On Sat, Mar 22, 2008 at 5:56 AM, Lars Aronsson <lars(a)aronsson.se> wrote:
According to [[sv:Special:Statistics]] there are
58,087 user
accounts, but <contributor><username> has 28,416 distinct values.
Is it realistic that half of all registered usernames have never
contributed a single edit (to non-deleted pages)?
Yes, this is very common on websites. People sign up and then never
use the account for some reason. Half is a figure I'd expect. On
enwiki,
mysql> SELECT COUNT(*) FROM user WHERE user_editcount=0;
+----------+
| COUNT(*) |
+----------+
| 4424031 |
+----------+
1 row in set (6 min 14.05 sec)
versus
mysql> SELECT ss_users FROM site_stats;
+----------+
| ss_users |
+----------+
| 6721545 |
+----------+
1 row in set (0.11 sec)
an even worse ratio. I just now notice that you actually used svwiki,
so here are the same queries for that.
mysql> SELECT COUNT(*) FROM user WHERE user_editcount=0;
+----------+
| COUNT(*) |
+----------+
| 26838 |
+----------+
1 row in set (3.60 sec)
mysql> SELECT ss_users FROM site_stats;
+----------+
| ss_users |
+----------+
| 58125 |
+----------+
1 row in set (0.01 sec)
Can we find out
what happened to them? Did they write spam that was deleted and
the username permanently blocked? Did they just register their
name to stop others from doing so? Or did something go wrong
during the registration?
I expect most weren't really sure what they were doing, and thought
they'd edit, only to find out they couldn't or didn't want to; or they
registered in case they wanted to edit later, but then forgot the
account password; or something in that vein. Some percentage will
have been blocked for WP:USERNAME violations, of course, but I don't
think it's going to be very high, since I've seen identical things on
many Internet forums. In those cases you basically never have people
patrolling new usernames (and for objectionable names, a forced name
change is more common than a block), or any very high level of
spammers. On forums you might have a failed e-mail confirmation, but
that's not going to matter on Wikimedia. When registering, you get
immediately logged in, right? So typing a password and then
forgetting it five minutes later isn't going to be a problem?
Of those who did contribute something, of course most
usernames
only made very few contributions. This is a long tail. So how do
we separate the regular/serious/active contributors from the
occassional ones? In [[m:board elections]] to the WMF, a limit of
400 edits is used, and this threshold is as good as any.
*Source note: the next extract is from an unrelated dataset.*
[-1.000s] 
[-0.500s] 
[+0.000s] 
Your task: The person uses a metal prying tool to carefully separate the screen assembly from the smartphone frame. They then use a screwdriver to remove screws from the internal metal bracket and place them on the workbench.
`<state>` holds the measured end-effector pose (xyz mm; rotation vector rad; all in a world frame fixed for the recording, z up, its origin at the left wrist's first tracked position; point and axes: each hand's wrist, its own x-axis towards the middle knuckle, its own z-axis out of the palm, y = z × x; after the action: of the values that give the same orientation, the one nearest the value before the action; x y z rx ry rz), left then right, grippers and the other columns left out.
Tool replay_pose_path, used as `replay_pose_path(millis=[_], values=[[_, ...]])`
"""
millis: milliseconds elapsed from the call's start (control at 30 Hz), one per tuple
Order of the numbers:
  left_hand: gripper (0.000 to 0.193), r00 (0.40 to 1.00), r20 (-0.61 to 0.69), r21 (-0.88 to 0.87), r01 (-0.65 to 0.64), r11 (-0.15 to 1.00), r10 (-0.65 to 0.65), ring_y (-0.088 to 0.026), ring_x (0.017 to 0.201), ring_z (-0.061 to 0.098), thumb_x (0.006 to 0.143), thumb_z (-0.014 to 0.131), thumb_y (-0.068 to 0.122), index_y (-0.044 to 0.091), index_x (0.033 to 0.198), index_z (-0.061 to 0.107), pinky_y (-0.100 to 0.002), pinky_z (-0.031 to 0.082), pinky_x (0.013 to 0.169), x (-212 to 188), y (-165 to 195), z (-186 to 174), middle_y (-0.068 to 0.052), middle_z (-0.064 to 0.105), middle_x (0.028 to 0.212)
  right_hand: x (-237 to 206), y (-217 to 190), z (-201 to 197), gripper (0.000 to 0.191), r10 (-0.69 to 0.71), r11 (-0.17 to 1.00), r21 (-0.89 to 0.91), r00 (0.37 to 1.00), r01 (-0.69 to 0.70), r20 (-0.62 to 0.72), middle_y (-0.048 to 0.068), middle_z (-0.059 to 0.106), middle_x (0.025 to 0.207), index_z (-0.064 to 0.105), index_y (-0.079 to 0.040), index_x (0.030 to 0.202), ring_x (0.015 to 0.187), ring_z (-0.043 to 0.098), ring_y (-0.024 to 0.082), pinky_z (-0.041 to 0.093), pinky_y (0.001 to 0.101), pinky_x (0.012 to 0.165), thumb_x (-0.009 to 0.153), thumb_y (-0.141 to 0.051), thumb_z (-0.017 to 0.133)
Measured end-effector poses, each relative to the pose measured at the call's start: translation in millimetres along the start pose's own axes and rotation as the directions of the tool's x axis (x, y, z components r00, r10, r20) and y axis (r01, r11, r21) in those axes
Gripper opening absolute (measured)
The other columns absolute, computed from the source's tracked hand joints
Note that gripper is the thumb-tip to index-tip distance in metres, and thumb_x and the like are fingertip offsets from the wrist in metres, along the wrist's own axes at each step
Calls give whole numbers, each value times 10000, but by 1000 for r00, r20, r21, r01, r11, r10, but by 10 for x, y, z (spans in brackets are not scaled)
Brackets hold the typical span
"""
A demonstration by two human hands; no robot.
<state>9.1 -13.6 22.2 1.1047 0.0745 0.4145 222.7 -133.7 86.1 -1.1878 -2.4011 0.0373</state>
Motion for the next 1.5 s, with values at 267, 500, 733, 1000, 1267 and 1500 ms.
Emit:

That's okay for established contributors. A probably more interesting
general-purpose statistic is the number of currently active
contributors, namely the number who have made edits in the past week,
two weeks, month, or whatever.
On Sat, Mar 22, 2008 at 6:52 PM, Alex <mrzmanwiki(a)gmail.com> wrote:
Some sort of statistic that gives the number of
active accounts would be
ideal, say any account that has made an edit in the past week. Not sure
how computationally expensive that would be though. For a large site
like enwiki, it would probably have to be cached and updated on a
regular basis.
Caching it is somewhat tricky, since you have to be able to decrement
it when any revision hits the one-week mark, *but* only if no
intervening edit was made by the same user. That makes maintenance in
O(dN/dT) time (with retrieval in O(1) time) not quite so simple as
with most counters. Scanning a bunch of recentchanges rows every hour
or every day and caching that might be okay, although it's not quite
as nice as most counters (needs to be recomputed, can't be updated in
real time).